## Work instruction:
Using the material that follows, output exactly the lines from the one containing "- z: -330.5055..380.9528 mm" through the one containing "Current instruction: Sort", with both ends kept.

## Excerpted data:
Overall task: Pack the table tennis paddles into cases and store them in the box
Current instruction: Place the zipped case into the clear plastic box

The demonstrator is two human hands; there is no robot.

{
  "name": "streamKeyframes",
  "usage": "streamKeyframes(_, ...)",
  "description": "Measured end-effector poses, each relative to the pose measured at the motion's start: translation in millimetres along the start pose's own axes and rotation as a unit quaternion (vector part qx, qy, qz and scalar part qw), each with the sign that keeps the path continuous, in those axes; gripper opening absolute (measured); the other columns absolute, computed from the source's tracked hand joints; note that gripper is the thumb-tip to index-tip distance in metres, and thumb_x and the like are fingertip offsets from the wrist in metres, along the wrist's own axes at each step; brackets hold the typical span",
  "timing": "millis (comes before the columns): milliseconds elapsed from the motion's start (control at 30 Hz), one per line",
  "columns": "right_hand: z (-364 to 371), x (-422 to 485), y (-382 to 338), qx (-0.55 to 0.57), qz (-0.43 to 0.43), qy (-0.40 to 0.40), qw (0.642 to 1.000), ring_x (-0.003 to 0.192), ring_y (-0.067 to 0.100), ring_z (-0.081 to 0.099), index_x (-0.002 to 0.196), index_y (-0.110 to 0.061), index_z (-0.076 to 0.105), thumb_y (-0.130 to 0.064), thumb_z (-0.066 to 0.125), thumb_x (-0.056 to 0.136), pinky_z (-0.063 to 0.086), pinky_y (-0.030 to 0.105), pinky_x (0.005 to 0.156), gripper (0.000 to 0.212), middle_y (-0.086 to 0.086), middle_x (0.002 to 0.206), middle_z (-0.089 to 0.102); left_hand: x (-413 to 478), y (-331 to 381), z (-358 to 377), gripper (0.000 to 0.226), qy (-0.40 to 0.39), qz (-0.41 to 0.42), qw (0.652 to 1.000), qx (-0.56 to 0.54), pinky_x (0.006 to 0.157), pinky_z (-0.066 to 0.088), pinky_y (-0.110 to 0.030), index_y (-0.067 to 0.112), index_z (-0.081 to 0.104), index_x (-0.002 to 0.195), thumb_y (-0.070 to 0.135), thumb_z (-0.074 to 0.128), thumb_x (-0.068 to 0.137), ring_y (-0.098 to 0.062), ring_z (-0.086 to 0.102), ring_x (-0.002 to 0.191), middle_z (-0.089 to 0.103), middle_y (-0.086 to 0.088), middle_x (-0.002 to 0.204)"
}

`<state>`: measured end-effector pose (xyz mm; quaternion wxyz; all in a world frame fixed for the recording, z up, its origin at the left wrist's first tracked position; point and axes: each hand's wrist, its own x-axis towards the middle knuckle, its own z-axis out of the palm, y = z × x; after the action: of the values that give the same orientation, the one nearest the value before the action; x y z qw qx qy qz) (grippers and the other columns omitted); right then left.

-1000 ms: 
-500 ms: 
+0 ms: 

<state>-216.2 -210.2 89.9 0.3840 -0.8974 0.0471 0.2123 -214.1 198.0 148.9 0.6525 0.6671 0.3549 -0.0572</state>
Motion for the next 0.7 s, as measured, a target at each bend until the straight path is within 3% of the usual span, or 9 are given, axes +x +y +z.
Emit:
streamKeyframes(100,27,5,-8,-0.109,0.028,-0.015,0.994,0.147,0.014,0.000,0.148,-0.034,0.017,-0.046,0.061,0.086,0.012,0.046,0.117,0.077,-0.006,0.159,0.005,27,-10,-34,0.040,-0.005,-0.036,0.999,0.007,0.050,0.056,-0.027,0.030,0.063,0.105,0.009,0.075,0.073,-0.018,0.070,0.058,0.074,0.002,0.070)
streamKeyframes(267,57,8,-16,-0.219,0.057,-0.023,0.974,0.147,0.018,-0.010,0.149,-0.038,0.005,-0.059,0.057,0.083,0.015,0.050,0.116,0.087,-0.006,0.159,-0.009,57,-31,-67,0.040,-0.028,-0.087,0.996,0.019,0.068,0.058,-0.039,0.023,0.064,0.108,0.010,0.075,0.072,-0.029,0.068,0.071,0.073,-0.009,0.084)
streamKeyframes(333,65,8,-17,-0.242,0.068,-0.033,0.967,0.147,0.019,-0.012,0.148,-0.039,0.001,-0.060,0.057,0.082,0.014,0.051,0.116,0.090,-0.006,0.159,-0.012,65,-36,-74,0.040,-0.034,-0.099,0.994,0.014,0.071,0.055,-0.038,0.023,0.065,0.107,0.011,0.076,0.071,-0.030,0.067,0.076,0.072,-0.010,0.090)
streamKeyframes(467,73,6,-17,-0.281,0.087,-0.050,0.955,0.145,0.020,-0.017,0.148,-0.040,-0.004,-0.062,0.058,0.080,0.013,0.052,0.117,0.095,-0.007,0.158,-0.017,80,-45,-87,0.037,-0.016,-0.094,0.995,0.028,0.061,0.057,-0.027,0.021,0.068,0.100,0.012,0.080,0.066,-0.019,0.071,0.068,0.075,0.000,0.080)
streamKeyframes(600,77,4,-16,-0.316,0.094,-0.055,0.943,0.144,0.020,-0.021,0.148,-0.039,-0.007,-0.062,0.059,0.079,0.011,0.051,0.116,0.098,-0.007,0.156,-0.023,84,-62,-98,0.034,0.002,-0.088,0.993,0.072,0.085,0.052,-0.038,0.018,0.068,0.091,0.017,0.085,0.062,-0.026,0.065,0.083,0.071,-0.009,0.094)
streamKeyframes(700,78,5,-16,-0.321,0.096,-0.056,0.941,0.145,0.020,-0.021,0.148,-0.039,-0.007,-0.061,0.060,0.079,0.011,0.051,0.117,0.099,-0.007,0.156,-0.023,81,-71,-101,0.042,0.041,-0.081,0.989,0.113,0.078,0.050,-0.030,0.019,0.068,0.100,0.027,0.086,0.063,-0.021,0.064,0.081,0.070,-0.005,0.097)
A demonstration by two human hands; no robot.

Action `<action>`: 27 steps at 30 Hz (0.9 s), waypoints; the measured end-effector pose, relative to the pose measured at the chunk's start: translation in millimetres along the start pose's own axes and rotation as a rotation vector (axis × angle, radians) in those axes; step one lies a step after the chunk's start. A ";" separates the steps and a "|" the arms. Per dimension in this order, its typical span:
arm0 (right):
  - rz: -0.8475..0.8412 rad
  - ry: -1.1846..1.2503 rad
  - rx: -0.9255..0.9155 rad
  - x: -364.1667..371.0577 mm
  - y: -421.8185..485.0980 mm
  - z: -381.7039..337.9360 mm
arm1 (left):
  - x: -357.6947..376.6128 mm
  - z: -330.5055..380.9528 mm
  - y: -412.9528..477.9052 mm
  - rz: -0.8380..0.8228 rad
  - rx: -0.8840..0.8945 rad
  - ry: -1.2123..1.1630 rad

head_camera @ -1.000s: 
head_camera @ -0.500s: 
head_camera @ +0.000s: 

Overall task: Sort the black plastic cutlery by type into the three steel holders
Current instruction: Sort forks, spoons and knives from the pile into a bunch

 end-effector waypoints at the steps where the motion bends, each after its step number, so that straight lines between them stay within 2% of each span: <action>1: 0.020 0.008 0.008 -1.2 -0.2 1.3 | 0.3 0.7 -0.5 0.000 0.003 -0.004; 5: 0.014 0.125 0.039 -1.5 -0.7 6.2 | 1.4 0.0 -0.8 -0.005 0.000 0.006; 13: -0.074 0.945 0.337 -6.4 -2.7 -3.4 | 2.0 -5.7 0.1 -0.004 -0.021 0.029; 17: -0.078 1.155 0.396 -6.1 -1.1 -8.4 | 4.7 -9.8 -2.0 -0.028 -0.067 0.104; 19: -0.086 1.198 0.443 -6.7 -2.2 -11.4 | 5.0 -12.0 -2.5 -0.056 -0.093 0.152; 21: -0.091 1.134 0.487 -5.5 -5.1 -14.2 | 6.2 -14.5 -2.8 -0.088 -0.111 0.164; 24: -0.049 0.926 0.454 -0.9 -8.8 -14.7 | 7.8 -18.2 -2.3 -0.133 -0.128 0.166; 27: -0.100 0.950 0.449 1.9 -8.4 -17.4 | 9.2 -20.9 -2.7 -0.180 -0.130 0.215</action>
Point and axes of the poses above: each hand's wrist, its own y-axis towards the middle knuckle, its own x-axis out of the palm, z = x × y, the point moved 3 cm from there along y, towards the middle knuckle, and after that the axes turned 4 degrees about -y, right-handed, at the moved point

## Exercise answer:
  - z: -330.5055..380.9528 mm
  - y: -412.9528..477.9052 mm
  - rz: -0.8380..0.8228 rad
  - rx: -0.8840..0.8945 rad
  - ry: -1.2123..1.1630 rad

head_camera @ -1.000s: 
head_camera @ -0.500s: 
head_camera @ +0.000s: 

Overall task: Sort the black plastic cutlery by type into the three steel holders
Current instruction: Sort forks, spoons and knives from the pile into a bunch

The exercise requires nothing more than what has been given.